In this year’s Super Bowl, FTX, Crypto.com and Coinbase Global ran ads. Now that crypto has become a maturing ad category, regulators are stepping in.
In the U.K., the Advertising Standard Authority on Tuesday sent an enforcement notice to more than 50 companies that advertise cryptocurrencies. The warnings discourage encouraging people to buy crypto with credit cards, and dissuading them from buying crypto with their pensions.
In Australia, regulators sued Meta over “scam celebrity crypto ads” spread on Facebook. Singapore last year banned social media ads for crypto, and Spain said it will require influencers to notify regulators about crypto posts. India also set guidelines for crypto advertising, which go into effect April 1. The EU’s financial regulators also published a checklist for hobby investors to study.

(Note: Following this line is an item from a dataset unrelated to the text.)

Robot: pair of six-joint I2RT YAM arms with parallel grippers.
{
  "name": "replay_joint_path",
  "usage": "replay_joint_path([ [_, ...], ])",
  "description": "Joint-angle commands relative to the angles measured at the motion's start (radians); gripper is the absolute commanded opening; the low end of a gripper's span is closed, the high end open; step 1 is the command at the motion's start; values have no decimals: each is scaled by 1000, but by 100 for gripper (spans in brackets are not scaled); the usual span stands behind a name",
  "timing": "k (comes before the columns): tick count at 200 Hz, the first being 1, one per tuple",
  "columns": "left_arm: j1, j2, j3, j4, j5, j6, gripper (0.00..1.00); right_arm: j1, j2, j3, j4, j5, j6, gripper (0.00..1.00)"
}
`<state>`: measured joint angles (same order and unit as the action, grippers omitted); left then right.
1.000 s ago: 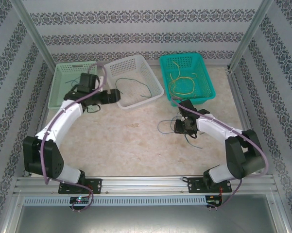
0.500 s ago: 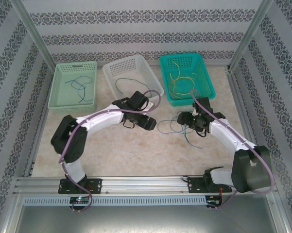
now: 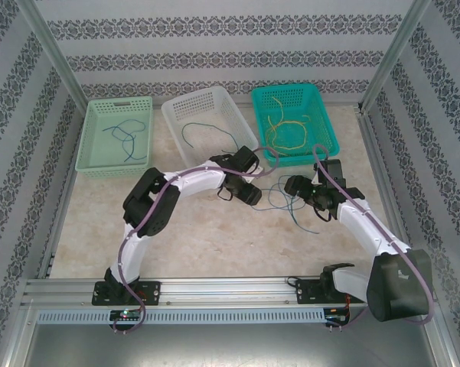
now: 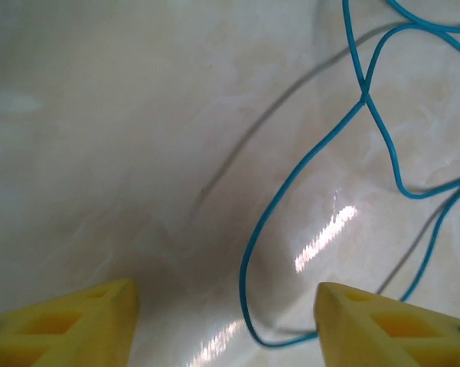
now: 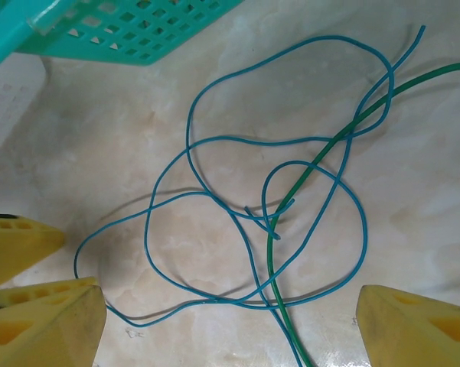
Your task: Untangle the cables
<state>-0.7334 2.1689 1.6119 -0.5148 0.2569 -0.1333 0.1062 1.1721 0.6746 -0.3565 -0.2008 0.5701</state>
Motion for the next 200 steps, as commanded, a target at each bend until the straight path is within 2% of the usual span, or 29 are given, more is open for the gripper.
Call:
replay_joint_path([
  [1,-9,46,66,-43,23,-9,57,-13,-18,-17,15,-14,2,85],
  [13,-11,62,68,-36,17,-25,57,-15,-19,-18,15,-15,2,85],
  [24,-11,70,63,-29,17,-36,52,-16,-19,-18,15,-18,-1,86],
  [34,-11,72,58,-22,23,-41,41,-17,-17,-18,17,-22,-4,86],
  [48,-11,65,48,-13,24,-47,21,-17,-11,-17,14,-24,-7,86],
  [72,-11,40,35,-4,25,-47,0,-20,-9,-18,16,-27,-4,87],
  [96,-11,-26,-3,15,0,-52,0,-19,-15,-17,11,-29,-6,86],
  [120,-11,-117,-45,1,-81,-32,0,-9,-24,-15,8,-27,-28,84],
  [200,-11,-483,-258,39,-227,-26,0,124,48,-8,135,-31,33,79],
])
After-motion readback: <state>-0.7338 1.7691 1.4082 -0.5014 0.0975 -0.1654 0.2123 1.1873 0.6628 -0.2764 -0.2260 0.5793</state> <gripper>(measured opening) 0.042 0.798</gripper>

However, there seems to be little regulatory action so far in the U.S. In December, Facebook reversed its ban on crypto ads, remarking that the market had “matured.” Meta had announced plans for a currency and digital wallet, but scaled back those ambitions significantly last year.

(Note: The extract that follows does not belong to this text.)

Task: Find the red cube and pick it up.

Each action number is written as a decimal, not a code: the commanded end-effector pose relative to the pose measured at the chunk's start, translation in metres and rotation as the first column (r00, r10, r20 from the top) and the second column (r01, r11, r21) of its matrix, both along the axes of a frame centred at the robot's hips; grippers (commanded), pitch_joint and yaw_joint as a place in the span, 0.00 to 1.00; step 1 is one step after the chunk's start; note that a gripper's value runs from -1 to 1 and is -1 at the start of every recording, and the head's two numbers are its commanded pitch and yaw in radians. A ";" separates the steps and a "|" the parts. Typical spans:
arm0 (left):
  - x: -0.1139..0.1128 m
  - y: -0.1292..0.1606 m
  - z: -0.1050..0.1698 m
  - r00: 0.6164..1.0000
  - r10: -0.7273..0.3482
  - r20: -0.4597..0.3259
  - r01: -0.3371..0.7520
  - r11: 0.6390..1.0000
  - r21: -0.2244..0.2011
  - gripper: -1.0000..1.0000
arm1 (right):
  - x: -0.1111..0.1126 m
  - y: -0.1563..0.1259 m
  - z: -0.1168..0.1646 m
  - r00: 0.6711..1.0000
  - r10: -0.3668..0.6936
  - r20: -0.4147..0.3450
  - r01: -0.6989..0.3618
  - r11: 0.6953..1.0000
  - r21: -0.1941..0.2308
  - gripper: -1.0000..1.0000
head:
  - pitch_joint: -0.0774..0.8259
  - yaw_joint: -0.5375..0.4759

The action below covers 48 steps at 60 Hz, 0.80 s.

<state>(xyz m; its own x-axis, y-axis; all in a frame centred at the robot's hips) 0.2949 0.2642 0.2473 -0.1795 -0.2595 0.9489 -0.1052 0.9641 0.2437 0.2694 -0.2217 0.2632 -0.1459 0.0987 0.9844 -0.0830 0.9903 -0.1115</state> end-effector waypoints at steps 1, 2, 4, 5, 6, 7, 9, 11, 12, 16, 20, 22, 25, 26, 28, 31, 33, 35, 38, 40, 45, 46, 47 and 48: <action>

Meanwhile, over the past year, crypto firms have rolled out TV ads featuring A-list stars like Matt Damon, Spike Lee and others.
So far, the Biden Administration has taken tentative steps to monitor cryptocurrencies. Earlier this month, President Biden signed an executive order calling on the government to examine the risks and benefits of cryptocurrencies.
Erika Safran, founder of Safran Wealth Advisors in New York, said she believes the government should step in to make sure crypto advertising is fair. “I think that the advertising of a risky product should be as clear as possible,” she said. “It is the government’s role to step in to have truth in advertising.”